Non siamo le puttane di nessuno, cari politici e se stavolta siete tornati per proporci altre soluzioni alla crisi, sappiate che nessuno ve le chiede davvero, perché siamo coscienti che non siete in grado di gestire la cosa pubblica quanto non siete in grado di gestire i vostri affari privati: gli avvisi di garanzia, i processi nei quali siete invischiati, parlano più di quanto possiate immaginare, dunque perché dovremmo credervi?
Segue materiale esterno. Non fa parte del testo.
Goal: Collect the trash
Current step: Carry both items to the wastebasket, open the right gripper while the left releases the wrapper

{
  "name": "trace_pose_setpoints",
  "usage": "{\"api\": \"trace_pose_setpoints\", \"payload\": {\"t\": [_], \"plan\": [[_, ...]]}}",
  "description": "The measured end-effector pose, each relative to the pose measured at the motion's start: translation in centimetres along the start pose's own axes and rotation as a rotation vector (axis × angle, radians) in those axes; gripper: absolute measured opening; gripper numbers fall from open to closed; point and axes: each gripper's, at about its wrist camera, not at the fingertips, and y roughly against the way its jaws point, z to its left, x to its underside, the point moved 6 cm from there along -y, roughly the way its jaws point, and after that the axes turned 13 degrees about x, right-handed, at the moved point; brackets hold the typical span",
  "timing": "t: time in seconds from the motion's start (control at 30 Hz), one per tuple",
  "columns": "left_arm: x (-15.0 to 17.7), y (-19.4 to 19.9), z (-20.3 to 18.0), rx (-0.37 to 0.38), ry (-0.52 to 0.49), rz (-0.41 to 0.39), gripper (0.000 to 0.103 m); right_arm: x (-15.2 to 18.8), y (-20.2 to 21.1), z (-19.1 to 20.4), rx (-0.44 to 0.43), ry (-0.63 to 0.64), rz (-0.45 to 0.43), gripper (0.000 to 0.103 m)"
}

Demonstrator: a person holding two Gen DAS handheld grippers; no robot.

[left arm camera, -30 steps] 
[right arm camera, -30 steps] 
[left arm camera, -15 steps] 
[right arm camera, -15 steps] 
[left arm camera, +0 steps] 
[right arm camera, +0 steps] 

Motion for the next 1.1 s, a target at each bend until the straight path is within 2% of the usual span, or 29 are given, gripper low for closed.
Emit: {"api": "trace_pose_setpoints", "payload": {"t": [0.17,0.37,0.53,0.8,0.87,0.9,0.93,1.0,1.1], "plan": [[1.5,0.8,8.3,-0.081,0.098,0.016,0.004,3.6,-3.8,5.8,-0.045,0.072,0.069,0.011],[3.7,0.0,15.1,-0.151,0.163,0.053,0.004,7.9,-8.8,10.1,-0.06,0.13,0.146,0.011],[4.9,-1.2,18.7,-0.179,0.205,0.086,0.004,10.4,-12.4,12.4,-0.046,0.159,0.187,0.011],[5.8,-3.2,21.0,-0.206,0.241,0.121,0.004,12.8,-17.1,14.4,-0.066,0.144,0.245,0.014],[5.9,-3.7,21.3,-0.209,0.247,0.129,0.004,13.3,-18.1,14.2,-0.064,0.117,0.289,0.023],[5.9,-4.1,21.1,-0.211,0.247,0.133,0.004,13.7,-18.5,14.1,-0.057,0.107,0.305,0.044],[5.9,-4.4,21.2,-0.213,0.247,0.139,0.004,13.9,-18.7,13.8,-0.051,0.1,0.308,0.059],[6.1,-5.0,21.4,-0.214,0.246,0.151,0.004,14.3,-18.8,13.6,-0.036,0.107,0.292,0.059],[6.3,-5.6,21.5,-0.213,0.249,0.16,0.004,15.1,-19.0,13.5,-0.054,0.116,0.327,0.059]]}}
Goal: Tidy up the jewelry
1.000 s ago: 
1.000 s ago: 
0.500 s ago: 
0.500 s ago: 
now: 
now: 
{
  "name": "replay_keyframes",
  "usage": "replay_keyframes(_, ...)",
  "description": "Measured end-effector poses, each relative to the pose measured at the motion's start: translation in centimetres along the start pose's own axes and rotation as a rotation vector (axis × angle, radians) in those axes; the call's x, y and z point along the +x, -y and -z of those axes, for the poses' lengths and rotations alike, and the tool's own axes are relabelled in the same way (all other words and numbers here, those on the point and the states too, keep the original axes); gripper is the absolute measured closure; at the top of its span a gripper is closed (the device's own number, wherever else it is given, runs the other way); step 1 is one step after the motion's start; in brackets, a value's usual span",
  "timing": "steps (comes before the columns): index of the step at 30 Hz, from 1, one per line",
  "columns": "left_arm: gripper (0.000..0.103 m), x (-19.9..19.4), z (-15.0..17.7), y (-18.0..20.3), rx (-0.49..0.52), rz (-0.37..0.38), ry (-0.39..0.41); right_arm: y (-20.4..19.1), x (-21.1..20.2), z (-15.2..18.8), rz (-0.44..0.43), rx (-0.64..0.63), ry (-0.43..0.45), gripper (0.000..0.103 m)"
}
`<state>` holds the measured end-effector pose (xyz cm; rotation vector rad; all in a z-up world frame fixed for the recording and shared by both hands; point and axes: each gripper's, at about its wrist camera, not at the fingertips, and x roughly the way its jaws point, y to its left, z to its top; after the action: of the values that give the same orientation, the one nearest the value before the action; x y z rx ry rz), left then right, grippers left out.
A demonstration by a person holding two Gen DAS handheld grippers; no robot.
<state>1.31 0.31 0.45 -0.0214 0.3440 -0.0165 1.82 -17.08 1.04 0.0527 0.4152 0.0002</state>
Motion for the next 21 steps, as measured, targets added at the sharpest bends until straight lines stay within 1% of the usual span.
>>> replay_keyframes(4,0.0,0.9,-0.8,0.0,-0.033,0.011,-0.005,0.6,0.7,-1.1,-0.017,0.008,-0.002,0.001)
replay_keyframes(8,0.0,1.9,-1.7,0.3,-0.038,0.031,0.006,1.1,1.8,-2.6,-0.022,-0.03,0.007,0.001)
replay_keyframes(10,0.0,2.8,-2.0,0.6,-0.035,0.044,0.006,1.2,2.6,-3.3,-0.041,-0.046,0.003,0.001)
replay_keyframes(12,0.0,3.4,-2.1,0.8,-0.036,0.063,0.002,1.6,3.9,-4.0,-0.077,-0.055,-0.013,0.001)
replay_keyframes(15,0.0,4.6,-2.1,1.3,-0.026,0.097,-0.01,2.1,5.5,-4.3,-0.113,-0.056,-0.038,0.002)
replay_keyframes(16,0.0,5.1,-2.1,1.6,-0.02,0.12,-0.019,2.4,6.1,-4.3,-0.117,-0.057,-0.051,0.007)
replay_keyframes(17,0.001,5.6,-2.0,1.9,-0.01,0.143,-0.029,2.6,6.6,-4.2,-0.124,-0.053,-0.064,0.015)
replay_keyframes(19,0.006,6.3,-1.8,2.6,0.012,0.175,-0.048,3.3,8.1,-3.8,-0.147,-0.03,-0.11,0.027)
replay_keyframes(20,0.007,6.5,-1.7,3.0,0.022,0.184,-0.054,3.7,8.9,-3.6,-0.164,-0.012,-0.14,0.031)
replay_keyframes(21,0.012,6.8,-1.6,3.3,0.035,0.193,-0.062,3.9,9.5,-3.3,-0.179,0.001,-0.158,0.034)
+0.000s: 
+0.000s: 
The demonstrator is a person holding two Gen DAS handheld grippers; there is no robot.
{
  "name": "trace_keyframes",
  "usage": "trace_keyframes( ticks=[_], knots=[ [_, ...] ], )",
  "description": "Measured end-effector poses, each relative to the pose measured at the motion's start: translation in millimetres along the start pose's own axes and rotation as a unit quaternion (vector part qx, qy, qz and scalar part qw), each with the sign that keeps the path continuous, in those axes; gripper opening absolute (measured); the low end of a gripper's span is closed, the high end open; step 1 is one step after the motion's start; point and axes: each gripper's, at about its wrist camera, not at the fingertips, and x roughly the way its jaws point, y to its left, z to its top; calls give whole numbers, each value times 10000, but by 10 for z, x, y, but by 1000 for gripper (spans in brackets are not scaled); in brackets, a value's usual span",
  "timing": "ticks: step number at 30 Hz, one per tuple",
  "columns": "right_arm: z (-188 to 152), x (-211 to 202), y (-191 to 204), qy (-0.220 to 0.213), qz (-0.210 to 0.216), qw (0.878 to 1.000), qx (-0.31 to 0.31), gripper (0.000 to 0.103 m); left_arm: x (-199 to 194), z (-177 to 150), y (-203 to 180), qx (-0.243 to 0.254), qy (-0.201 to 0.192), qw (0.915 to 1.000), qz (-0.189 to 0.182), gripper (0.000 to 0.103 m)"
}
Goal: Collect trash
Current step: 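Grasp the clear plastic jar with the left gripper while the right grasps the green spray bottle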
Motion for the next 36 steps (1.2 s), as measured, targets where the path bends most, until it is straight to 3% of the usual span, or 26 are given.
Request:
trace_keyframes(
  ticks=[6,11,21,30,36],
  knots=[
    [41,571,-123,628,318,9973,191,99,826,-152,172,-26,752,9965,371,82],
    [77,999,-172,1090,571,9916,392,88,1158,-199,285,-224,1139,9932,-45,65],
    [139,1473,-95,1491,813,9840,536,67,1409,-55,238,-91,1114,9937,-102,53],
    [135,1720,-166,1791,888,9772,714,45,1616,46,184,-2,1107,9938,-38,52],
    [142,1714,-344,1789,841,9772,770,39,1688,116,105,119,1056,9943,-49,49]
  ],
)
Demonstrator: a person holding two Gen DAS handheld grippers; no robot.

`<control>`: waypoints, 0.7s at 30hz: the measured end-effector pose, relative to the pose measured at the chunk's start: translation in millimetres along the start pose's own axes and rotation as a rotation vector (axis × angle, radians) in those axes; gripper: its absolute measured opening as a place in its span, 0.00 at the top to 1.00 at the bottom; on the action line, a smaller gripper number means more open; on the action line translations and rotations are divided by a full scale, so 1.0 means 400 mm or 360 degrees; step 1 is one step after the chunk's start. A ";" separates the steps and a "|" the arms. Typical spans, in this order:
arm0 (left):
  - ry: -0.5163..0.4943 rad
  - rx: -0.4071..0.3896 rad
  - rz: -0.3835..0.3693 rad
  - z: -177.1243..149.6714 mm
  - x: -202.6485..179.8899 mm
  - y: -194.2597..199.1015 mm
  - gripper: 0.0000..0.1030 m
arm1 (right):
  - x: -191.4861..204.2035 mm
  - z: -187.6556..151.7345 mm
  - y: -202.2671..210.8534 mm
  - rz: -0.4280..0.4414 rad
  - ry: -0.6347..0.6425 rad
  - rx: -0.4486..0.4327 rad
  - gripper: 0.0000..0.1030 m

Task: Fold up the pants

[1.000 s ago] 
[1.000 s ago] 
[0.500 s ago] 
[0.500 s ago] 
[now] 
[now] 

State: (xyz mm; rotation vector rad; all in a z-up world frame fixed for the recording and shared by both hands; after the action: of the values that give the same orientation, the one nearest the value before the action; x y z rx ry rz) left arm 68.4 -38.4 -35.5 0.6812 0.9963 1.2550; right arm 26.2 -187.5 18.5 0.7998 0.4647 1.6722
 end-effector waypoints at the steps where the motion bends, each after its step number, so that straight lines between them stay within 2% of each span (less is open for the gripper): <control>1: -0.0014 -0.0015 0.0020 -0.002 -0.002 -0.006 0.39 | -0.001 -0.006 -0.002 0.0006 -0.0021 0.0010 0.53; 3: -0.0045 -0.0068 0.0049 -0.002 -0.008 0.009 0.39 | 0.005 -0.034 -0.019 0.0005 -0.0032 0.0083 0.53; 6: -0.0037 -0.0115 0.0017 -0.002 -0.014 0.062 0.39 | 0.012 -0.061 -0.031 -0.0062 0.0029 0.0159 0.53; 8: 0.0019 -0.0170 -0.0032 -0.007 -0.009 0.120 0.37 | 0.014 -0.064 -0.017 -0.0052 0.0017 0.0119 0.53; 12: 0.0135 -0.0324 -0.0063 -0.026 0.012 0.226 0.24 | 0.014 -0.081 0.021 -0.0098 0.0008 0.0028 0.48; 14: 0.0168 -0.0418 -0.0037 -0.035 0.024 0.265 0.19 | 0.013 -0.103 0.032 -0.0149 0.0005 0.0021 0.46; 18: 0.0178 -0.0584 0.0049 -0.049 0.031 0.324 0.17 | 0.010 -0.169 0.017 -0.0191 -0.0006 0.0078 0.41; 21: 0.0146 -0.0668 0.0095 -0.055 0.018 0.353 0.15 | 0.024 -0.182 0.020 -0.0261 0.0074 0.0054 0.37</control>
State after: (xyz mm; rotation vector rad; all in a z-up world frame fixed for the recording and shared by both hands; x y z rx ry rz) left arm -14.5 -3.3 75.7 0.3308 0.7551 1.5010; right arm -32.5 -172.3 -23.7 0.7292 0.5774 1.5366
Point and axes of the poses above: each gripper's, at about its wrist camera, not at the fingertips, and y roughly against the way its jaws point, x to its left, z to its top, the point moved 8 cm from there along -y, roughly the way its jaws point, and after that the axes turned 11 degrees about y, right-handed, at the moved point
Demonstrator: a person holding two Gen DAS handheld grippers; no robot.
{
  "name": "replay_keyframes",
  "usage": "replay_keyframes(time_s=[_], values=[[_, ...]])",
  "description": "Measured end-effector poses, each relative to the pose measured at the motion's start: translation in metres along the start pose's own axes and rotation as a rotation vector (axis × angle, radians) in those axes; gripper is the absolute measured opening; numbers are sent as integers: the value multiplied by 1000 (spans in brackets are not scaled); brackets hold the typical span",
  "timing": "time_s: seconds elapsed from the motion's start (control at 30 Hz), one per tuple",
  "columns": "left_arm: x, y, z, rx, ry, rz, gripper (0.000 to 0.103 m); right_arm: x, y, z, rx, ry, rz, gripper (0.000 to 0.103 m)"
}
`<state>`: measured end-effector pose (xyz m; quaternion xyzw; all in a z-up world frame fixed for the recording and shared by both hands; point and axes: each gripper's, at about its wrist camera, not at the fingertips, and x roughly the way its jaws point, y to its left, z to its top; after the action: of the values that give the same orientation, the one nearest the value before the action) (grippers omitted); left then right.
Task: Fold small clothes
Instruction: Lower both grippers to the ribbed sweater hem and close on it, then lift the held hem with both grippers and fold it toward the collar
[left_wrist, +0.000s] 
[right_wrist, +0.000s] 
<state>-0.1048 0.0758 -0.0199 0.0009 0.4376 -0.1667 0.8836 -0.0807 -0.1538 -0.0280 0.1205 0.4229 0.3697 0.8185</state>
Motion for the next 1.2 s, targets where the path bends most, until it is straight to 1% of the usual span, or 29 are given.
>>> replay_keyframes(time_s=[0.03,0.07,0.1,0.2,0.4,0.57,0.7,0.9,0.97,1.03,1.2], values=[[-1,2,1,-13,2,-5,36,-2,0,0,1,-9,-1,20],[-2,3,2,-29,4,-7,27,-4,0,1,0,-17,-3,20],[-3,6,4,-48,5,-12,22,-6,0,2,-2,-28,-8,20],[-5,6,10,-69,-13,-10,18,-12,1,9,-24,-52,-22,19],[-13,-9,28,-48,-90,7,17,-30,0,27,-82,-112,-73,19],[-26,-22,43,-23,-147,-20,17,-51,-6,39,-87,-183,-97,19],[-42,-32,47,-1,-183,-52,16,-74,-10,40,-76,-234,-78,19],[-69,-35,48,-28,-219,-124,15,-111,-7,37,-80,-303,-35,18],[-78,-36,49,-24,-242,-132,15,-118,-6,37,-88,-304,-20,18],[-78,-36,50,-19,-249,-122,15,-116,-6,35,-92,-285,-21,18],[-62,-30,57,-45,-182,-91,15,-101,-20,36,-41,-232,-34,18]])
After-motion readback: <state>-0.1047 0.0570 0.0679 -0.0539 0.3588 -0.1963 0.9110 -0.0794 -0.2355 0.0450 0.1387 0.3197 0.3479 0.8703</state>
Chiuso ora il monologo sui luoghi comune, ecco quale sarà il mio voto. Stavolta voto per me. Una ICS sulla mia libertà di espressione e desiderio; una ICS sul disordine ordinato che ha sempre regolato la mia vita; una ICS su quelli che sono i miei standard, perché i vostri fanno cilecca. Voto così il silenzio delle vostre proposte. Una ics su ciascuno di voi con dedica speciale: voglio vedere la stessa espressione degli italiani delusi, imbarazzati, preoccupati, disonorati, derisi e mortificati sui vostri volti. Voglio vedervi tristi, per una volta, così come triste ci avete reso la vita: potevate fare di più e avete scelto di non farlo, perché a certe altezze le vertigini regalano emozioni. E’ da quaggiù purtroppo che avvertiamo la puzza e voi, belle facce di cera, non avete nemmeno idea di cosa sia fatta questa sostanza abominevole. Vestite i nostri panni, indossate le nostre scarpe, pagate le nostre tasse, bagnate i vostri occhi delle stesse lacrime di coloro che hanno dovuto accettare la scelta di un suicida disperato, e vediamo se siete capaci di aver tempo per discussioni sterili e combine di partito, alleanze utili a dissacrare l’onore di chi maledettamente sarà pur costretto a votarvi. Questo è il mio voto. Quando la vostra ICS, politici coinciderà con la mia, con quella degli italiani, allora potremo scrivere un nuovo capitolo fatto di tutte le altre lettere dell’alfabeto.